Да что же плохого я мог сделать?
Десятки раз, опять и опять, я проживал мысленно то первое утро, когда меня увели из дома в лесу. Моя приемная мать стояла на пороге, и у нее в глазах блестели слезы. Я снова вижу ее руки, комкающие фартук, и неуклюжий быстрый жест прощания, на который она под конец все-таки решилась, взмахнув ладонью, перед тем как мы исчезли за первым поворотом тропинки. В тот же самый момент Викарий положил руку мне на плечо, и я помню эту обрушившуюся на меня внезапно тяжесть, хотя в тот миг не обратил на это особого внимания – был погружен в мысли обо всем, что оставлял позади: о ласковой женщине, о ставшем родным доме, который мне не суждено было больше увидеть. И еще я старался сдерживать слезы. Потому что большие мальчики не плачут. «Нужно быть смелым, Дамьен. Смелым и послушным», – повторяла мне та женщина, убаюкивая накануне вечером. Я не захотел спать один, и она разрешила мне лечь рядом с ней. Ее распущенные волосы пахли дымком поленьев из очага, кожа – сладковатым запахом пота. Думая обо всем, что у меня отобрали, я чувствовал, как к горлу подкатывают рыдания. И мне приходилось сдерживаться изо всех сил, чтобы плач не вырвался наружу. Так что я попросту не придал значения мертвящей тяжести чужой руки у себя на плече.
А надо было!
Нам понадобилось шесть дней, чтобы добраться до места назначения: до унылого поселка у парижской заставы. Вероятно, Викарий сказал мне его название, но я не запомнил. Шесть дней – это одновременно много и мало, если пытаешься заново прожить каждую их секунду, чтобы найти там оправдание нестерпимому.

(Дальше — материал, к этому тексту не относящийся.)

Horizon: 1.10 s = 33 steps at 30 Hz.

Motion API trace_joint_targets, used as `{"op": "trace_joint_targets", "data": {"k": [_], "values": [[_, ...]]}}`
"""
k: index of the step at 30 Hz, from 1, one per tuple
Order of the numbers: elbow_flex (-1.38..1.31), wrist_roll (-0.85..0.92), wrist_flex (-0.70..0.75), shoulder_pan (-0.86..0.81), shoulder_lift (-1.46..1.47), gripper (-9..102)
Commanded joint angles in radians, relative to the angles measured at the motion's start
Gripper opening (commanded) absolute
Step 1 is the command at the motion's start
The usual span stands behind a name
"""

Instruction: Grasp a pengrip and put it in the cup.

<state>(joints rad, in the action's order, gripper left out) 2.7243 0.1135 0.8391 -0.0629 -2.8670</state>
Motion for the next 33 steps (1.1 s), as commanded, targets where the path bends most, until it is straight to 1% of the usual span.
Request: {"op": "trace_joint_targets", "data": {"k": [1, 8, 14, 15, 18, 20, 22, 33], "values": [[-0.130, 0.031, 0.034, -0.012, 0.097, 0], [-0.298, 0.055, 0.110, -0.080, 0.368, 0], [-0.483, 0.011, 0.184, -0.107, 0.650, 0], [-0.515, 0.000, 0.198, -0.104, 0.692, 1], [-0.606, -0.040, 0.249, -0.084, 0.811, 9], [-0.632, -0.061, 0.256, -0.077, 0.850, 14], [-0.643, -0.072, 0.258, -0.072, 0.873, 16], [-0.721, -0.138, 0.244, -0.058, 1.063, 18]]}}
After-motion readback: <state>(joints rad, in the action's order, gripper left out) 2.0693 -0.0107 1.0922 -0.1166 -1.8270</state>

Мы шли пешком, по большей части в молчании. Сопровождающий меня был неразговорчив, но проявлял ко мне заботу. Время от времени Он ронял пару слов, желая узнать, не устал ли я, не надо ли мне чуток передохнуть. Всякий раз, когда мимо проезжал какой-нибудь крестьянин на телеге, Он давал ему благословение и просил подвезти нас немного, если по пути. Стояла самая чудесная летняя пора. Дни были жаркими, ночи – теплыми и душистыми. Когда мы делали привал где-нибудь под сенью рощи, Викарий слушал мои рассказы о жизни с приемными родителями или молча смотрел, как я играю. Я с гордостью показывал Ему все, чему научил меня лесник: как построить плотину, чтобы отвести русло ручья, смастерить свисток из ветки бузины, поймать бабочку, не повредив ей крылышек. Помню, Он выразил восхищение моей ловкостью и спросил, нравится ли мне ловить вот так всяких мелких, беззащитных Божьих тварей. Лишь позднее я вспомнил, как странно блеснули его глаза, когда Он задавал этот вопрос. Но тогда мне совсем не показалось, что Он находит эту мою забаву дурной – наоборот! Он награждал меня одобрительной улыбкой каждый раз, когда я приносил Ему нового пленника.
Дни шли, и я начинал свыкаться с молчаливым присутствием этого чужого человека. В полдень мы устраивали привал у речки или ручья, чтобы подкрепиться, по вечерам ужинали на крестьянских фермах, где большим семействам приходилось потесниться за столом, чтобы освободить для нас местечко. И сколько бы я ни рылся в памяти, мне не удавалось припомнить ни единого случая, ни малейшего своего поступка или слова, который мог бы Его рассердить.
Возможно, дело было в чем-то другом?
Потребовались недели и даже месяцы на то, чтобы я начал наконец понимать. Прозревать истинную, глубинную причину моих страданий. Я не сделал ничего плохого. В этом не было нужды, потому что плохим был я сам. Мои настоящие родители угадали во мне зло, поэтому от меня и отказались. Они выкинули меня из своей жизни, как избавляются от паразитов и больных животных. Лихо шло за мной по пятам. Это все объясняло: отказ от меня во младенчестве, приют, гибель приемного отца, отлучение от дома, положившее жестокий конец моему детству, появление Викария, заточение и страдания. Надо было, чтобы я заплатил за все зло, сосредоточенное во мне, за зло, о присутствии которого я до поры не подозревал. Господь отдал меня в руки Викария, чтобы я смог искупить свою единственную вину, ставшую наконец мне предельно ясной. Я был виновен самим фактом своего существования.